The file location.tsv is not all that useful by itself. The first colulmn is labeled id but should not be confused with the location_id used by the api. The api's location_id is the concatentation of the latitute, an or bar symbol | and the longitude. Ex 38.984652|-77.0947092 for Bethesda, MD vs the id of ry9e7lv1rdae from location.tsv. Further, the latitudes and longitudes are truncated in location.tsv. They look like the float versions of doubles, inconveniently rounded to fewer decimal places. For Bethesda, MD location.tsv has 38.9847 -77.0947 so we cannot derive the location_id. The data dictionary doesn't spell it out but location.tsv has ids that are not the api's location_ids and imprecise latitudes and longitudes keeping us from generating the api's location_ids.

rawlocation.tsv is also not that useful by itself but I noticed it could be used in conjection with location.tsv. rawlocation.tsv has both the api's location_id and the id used in location.tsv. Here's where it gets a bit confusing though. In rawlocation.tsv the api's location_id is labeled latlong and the id used in location.tsv is labeled location_id. It's not labeled this way but emperically the second column of rawlocation.tsv should be labeled id and the last column labeled location_id. Then the one to many join might be easier to see. Take the ids in location.tsv and pick one match by id from rawlocation.tsv to get the api's location_id.

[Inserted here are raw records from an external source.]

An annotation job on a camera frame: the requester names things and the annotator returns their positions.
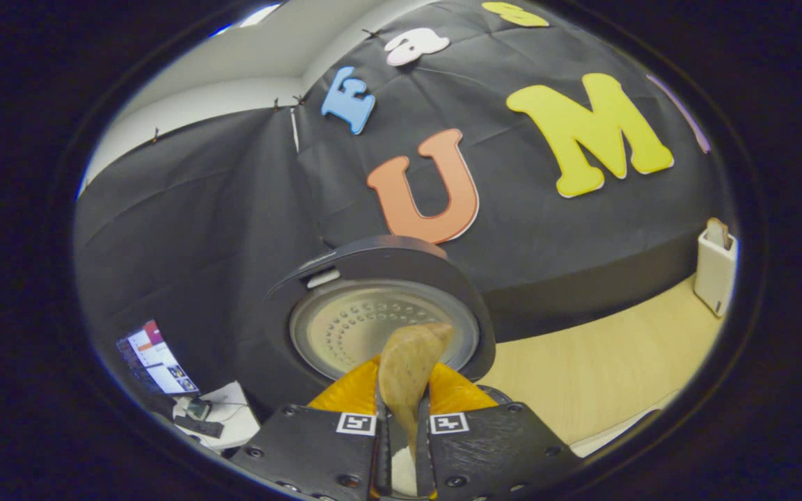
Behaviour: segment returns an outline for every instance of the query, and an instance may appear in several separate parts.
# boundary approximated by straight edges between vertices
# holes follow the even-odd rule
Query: yellow letter m
[[[631,162],[636,172],[650,174],[673,167],[673,154],[661,144],[618,80],[590,73],[583,76],[583,86],[592,111],[548,86],[529,86],[506,99],[510,110],[527,113],[550,143],[561,171],[556,183],[559,194],[582,196],[605,184],[602,171],[590,166],[580,146],[620,180],[627,176],[624,136],[633,149]]]

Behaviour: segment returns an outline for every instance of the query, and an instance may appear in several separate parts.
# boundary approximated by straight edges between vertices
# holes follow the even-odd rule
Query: small white container
[[[735,270],[738,263],[738,240],[727,234],[729,248],[707,238],[707,230],[698,237],[698,270],[695,273],[695,294],[717,317],[725,315],[732,300]]]

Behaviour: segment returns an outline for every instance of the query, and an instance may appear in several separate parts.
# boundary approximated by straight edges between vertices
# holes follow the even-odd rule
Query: black fabric backdrop
[[[329,248],[387,234],[370,171],[407,156],[420,211],[445,209],[441,178],[416,150],[448,128],[462,131],[480,211],[441,246],[483,293],[499,342],[607,315],[693,273],[707,218],[731,222],[721,159],[700,151],[646,70],[563,19],[526,9],[551,26],[522,28],[468,0],[383,26],[296,107],[298,153],[289,109],[243,111],[166,134],[103,170],[77,202],[75,266],[95,345],[118,378],[134,384],[115,340],[153,318],[201,390],[232,381],[235,347],[255,335],[249,323],[274,283]],[[451,45],[389,66],[386,42],[414,28],[433,28]],[[376,97],[360,136],[321,115],[343,66]],[[628,167],[625,180],[604,169],[604,187],[565,199],[547,140],[505,101],[545,85],[589,108],[581,77],[593,72],[622,84],[675,167],[651,175]]]

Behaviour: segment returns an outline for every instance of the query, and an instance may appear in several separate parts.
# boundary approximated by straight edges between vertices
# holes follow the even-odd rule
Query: ceiling
[[[226,80],[302,77],[327,45],[382,3],[386,0],[287,0],[258,24],[228,29],[176,60],[125,105],[121,116]]]

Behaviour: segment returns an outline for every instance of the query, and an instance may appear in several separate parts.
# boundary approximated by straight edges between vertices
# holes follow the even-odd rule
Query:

So I created a new and improved online location table that is comprised of the api's location_id from rawlocation.tsv (staring as the primary key) with the city, state, country, latitude and longitude from location.tsv (by matching the id in location.tsv to the column labeled location_id in rawlocations). I could have parsed the latlong column into doubles for the latitute and longitude but I resisted that temptation. Interestingly, there were 602 ids in location.tsv that were not found in rawlocation.tsv. Both files were downloaded 1/12/2018. I did not load these rows into my new and improved location table.

My use case is to figure out what 5 patent cities are the closest to a given latitude and longitude (think Pokémon Go!). I could use an online version of location.tsv to figure this out but the problem is then retrieving data for the 5 cities from the api's locations, inventors and assignees endpoints. The request I would need to make would have to be q={"_and":["location_city":"a"},{"location_state":"b"},{"location_contry":"c"}]} since location.tsv doesn't have the api's location_id. The problem is that the endpoint won't return results if there are UTF-8 characters in the city or state, there is a double quote in the city, state or country (and yes, there are examples of each in location.tsv) or if any of the fields are null (again, yes, there are examples of each in location.tsv). Additionally, single quotes would need to be doubled up. Ex the city Hashmona'im needs to be requested as {"location_city":"Hashmona''im"}. Fortunately, all of these problems go away if I use my new and improved table! My query can be for a specific location_id and I can even request multiple locations in a single request ex: q={"location_id":["55.3485154|-131.64671","55.3485154|-131.64671","34.9928552|135.8850515"]}.

With my new and improved table I found duplicate locations with UTF-8 characters and duplicate locations without UTF-8 characters.